Source: Roar Magazine
With inequality on the rise, global debt higher than ever and international tensions intensifying, the political backlash to the crash of 2008 has only just begun.
This weekend marks the tenth anniversary of the collapse of Lehman Brothers, the once-mighty US investment bank whose dramatic bankruptcy on September 15, 2008 unleashed the worst financial crisis since the Great Depression of the 1930s. A decade on, we commonly hear the complaint that little has changed since then: the banks are still too big to fail, finance continues to dominate productive activity, and ordinary households are yet to feel the impact of a sluggish economic recovery in their pockets. But this perceived continuity, while certainly valid, is only part of the story. In reality, a lot has changed over the past 10 years – much of it, unfortunately, for the worse.
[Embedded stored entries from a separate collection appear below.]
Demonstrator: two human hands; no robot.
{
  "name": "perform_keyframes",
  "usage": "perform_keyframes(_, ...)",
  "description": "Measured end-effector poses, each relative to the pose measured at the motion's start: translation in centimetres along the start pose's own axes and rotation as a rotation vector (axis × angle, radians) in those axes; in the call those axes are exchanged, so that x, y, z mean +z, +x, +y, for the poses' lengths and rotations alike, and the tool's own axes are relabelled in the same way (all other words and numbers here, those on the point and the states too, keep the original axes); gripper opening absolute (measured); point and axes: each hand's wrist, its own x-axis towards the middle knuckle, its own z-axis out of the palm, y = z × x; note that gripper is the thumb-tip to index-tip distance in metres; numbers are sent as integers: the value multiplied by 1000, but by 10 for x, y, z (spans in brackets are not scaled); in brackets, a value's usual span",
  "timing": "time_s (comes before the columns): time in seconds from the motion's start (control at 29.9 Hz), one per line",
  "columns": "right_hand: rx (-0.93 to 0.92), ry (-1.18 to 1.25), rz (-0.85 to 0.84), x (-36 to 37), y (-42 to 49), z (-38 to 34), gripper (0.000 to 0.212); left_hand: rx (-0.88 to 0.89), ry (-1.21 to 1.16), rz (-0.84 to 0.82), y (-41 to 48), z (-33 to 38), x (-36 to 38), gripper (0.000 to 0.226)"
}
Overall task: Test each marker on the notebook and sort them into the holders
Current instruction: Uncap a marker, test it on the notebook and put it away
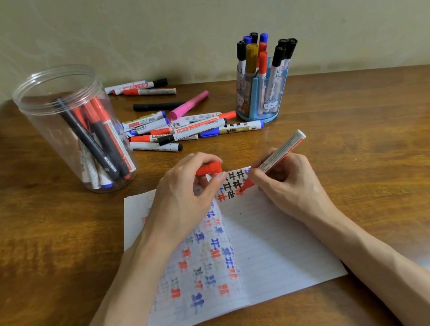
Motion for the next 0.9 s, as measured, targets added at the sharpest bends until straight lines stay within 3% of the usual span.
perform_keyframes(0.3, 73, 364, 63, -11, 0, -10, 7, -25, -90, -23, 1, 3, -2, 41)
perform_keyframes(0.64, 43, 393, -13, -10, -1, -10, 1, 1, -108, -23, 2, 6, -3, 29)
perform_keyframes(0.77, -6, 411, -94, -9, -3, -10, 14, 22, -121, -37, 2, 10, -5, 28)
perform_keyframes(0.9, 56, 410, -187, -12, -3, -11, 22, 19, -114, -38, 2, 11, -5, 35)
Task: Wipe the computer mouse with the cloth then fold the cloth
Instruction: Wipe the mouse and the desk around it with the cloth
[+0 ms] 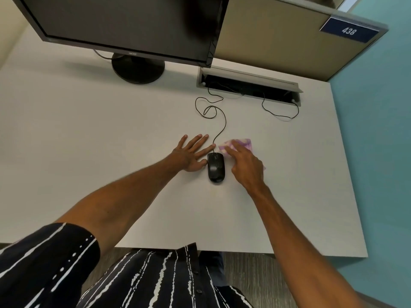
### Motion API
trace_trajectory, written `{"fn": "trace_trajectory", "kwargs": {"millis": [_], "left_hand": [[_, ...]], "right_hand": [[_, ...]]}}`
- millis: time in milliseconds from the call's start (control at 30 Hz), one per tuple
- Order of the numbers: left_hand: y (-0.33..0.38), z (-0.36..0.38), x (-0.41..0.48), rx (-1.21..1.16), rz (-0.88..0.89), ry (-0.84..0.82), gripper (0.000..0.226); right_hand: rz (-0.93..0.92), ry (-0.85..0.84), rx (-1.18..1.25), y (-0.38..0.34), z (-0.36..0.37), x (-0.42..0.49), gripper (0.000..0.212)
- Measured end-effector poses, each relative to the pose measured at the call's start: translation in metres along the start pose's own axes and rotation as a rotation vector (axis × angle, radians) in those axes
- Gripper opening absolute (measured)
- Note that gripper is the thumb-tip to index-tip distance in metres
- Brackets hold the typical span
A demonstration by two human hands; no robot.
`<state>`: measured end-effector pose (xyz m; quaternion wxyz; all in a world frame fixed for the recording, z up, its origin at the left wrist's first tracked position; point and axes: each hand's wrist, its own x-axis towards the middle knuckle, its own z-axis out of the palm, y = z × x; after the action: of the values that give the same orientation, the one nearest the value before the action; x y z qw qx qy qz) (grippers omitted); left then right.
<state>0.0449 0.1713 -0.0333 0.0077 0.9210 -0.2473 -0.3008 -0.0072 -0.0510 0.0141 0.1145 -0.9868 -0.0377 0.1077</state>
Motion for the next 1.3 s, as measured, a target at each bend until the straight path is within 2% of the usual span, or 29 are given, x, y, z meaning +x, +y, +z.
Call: {"fn": "trace_trajectory", "kwargs": {"millis": [100, 167, 233, 300, 500, 600, 700, 833, 900, 967, 1067, 1200, 1300], "left_hand": [[0.002, 0.000, 0.001, 0.008, -0.019, -0.019, 0.070], [0.002, 0.000, 0.001, 0.011, -0.029, -0.026, 0.070], [0.003, 0.001, 0.001, 0.001, -0.026, -0.011, 0.069], [0.002, 0.003, 0.000, -0.011, -0.020, 0.001, 0.069], [0.001, 0.003, 0.001, -0.018, -0.010, 0.002, 0.070], [0.001, 0.002, 0.001, -0.017, -0.008, -0.002, 0.069], [0.001, 0.002, 0.000, -0.024, -0.012, 0.004, 0.069], [0.002, 0.001, -0.001, -0.014, -0.021, -0.016, 0.069], [0.003, 0.000, 0.000, -0.020, -0.023, -0.022, 0.070], [0.002, -0.001, -0.001, -0.018, -0.014, -0.025, 0.070], [0.001, 0.000, -0.001, -0.016, -0.003, -0.019, 0.069], [0.000, 0.000, -0.003, -0.008, -0.002, 0.003, 0.069], [0.001, 0.000, -0.003, -0.008, 0.000, 0.008, 0.068]], "right_hand": [[0.002, -0.160, 0.009, -0.013, 0.002, 0.018, 0.059], [0.067, -0.201, 0.045, -0.017, 0.007, 0.017, 0.060], [0.061, -0.175, 0.017, -0.014, 0.010, 0.005, 0.061], [-0.047, -0.123, -0.023, -0.006, 0.013, -0.016, 0.066], [-0.116, 0.000, 0.015, 0.013, 0.037, -0.081, 0.082], [-0.152, 0.115, 0.066, 0.020, 0.034, -0.083, 0.074], [-0.072, 0.198, 0.126, 0.011, 0.030, -0.061, 0.066], [-0.049, 0.110, 0.140, -0.005, 0.031, -0.031, 0.060], [-0.081, 0.035, 0.132, -0.010, 0.040, -0.033, 0.069], [-0.092, 0.054, 0.085, -0.013, 0.049, -0.047, 0.083], [-0.189, 0.130, -0.020, -0.006, 0.060, -0.075, 0.088], [-0.379, 0.081, -0.151, 0.021, 0.068, -0.105, 0.084], [-0.449, 0.076, -0.140, 0.037, 0.065, -0.116, 0.085]]}}
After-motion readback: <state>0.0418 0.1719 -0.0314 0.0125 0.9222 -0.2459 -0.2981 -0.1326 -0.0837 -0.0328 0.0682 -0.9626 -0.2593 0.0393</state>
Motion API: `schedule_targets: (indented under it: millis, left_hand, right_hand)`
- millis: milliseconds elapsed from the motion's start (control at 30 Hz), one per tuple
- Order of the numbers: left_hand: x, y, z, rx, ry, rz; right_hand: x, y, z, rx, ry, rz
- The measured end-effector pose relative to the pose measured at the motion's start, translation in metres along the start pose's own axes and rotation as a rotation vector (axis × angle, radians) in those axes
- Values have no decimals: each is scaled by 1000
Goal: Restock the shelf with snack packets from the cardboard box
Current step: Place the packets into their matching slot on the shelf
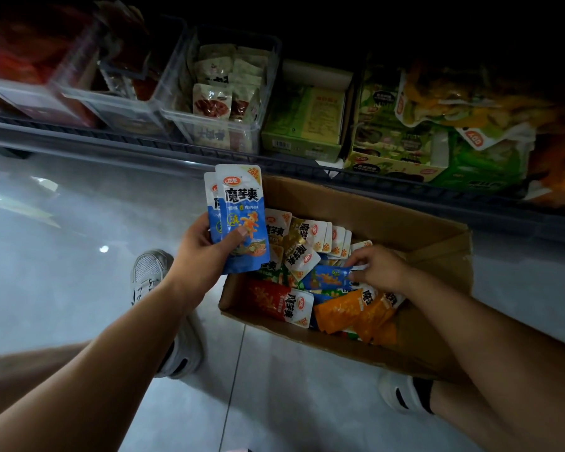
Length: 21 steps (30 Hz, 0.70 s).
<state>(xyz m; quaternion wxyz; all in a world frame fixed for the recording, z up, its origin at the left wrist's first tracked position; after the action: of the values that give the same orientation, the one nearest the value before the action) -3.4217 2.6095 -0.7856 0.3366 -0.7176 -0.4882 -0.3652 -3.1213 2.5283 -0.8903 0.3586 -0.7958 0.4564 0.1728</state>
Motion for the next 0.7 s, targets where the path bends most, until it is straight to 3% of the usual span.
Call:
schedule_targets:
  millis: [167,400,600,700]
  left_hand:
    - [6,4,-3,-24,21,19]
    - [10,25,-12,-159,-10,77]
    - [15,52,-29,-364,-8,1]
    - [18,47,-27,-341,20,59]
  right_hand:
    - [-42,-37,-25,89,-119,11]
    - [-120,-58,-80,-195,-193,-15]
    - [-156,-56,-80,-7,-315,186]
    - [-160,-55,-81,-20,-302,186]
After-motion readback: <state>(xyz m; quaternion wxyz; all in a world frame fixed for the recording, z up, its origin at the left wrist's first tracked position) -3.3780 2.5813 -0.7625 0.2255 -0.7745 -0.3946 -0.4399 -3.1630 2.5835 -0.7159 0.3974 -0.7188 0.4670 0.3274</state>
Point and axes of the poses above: each hand's wrist, its own z-axis towards the middle knuckle, its own y-axis out of the palm, x = y × z, the point moved 7 cm from there along z, towards the middle knuckle, and after that the axes turned 11 degrees about z, right-handed, at the moved point
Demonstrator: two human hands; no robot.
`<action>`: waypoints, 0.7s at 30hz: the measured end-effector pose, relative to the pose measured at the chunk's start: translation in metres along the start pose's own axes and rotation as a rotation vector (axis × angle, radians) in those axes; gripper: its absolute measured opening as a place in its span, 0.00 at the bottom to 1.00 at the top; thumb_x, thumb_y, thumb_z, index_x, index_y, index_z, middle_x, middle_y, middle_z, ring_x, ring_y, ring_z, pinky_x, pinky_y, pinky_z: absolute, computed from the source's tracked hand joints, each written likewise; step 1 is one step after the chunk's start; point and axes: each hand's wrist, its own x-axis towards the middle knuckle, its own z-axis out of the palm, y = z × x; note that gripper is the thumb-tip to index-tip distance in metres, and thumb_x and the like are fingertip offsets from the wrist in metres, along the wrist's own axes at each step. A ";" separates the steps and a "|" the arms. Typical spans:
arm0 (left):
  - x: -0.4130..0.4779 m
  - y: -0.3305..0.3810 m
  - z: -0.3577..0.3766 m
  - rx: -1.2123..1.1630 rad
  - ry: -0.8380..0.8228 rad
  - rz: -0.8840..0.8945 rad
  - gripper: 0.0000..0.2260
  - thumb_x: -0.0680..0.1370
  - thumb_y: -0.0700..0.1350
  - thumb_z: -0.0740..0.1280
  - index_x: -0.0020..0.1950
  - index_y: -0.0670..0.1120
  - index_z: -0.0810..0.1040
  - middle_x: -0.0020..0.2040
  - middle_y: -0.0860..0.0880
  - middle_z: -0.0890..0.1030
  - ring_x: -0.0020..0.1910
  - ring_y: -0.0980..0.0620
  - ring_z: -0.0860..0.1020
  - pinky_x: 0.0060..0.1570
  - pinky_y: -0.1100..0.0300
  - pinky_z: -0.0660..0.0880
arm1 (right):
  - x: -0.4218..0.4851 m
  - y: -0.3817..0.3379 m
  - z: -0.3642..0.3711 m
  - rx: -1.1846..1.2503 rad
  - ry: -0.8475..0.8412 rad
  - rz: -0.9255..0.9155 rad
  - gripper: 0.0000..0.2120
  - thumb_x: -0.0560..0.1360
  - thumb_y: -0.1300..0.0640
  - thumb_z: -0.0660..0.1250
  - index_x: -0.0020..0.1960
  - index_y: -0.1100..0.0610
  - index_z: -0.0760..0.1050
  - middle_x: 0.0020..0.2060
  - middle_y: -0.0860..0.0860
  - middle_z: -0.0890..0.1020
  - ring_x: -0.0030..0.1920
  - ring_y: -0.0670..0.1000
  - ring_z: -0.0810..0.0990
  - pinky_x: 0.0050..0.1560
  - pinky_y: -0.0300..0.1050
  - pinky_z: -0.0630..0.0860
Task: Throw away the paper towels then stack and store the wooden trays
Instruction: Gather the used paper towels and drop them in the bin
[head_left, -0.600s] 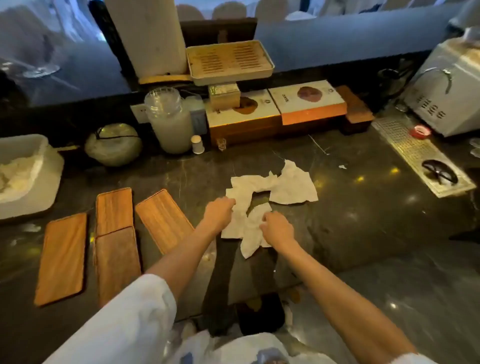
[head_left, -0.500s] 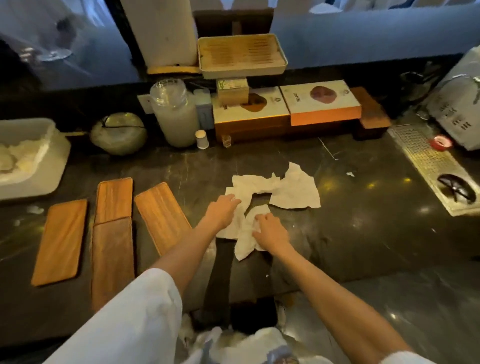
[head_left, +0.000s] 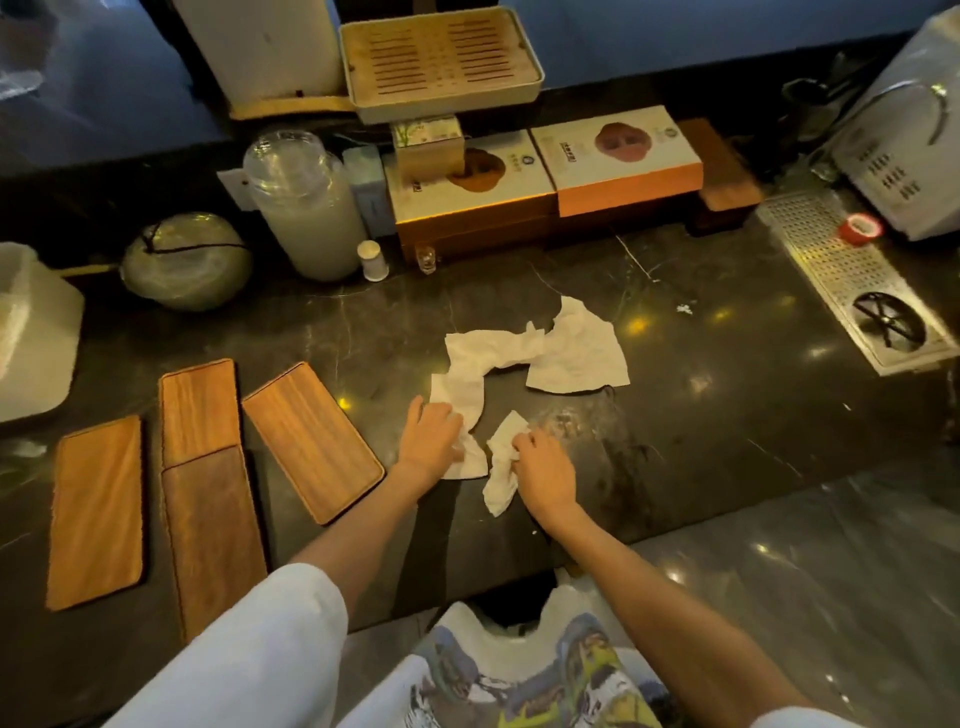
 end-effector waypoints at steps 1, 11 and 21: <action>-0.002 -0.002 0.003 -0.011 0.015 0.010 0.14 0.76 0.50 0.67 0.59 0.46 0.75 0.60 0.47 0.75 0.64 0.46 0.70 0.75 0.46 0.50 | -0.005 0.001 0.002 0.059 0.015 0.042 0.10 0.78 0.60 0.58 0.58 0.57 0.71 0.57 0.55 0.74 0.58 0.57 0.73 0.48 0.51 0.73; -0.071 -0.025 0.025 -0.739 0.342 0.019 0.07 0.77 0.42 0.68 0.52 0.40 0.76 0.69 0.45 0.71 0.67 0.49 0.70 0.62 0.55 0.72 | -0.086 0.027 0.007 1.014 0.291 0.585 0.05 0.73 0.62 0.65 0.41 0.55 0.70 0.39 0.51 0.77 0.38 0.50 0.76 0.33 0.40 0.72; -0.130 -0.019 0.024 -1.107 0.263 -0.177 0.14 0.74 0.33 0.63 0.35 0.48 0.66 0.32 0.53 0.69 0.30 0.60 0.65 0.33 0.59 0.61 | -0.100 -0.012 -0.013 1.618 0.237 0.499 0.16 0.74 0.67 0.66 0.55 0.48 0.76 0.43 0.48 0.84 0.39 0.50 0.84 0.32 0.45 0.79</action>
In the years before the crash, the world still reveled in a credit-fueled state of complacency. During this so-called Great Moderation, UK Chancellor and later Prime Minister Gordon Brown even infamously boasted that the endless boom and bust cycles of the past had finally been mastered and overcome. From now on, there would be no more financial crises. This false sense of calm has long since given way to intensifying economic, social and political turmoil. Looking back, it is clear that much of this turmoil can be directly attributed to the disastrous way in which policymakers responded to the 2008 crash.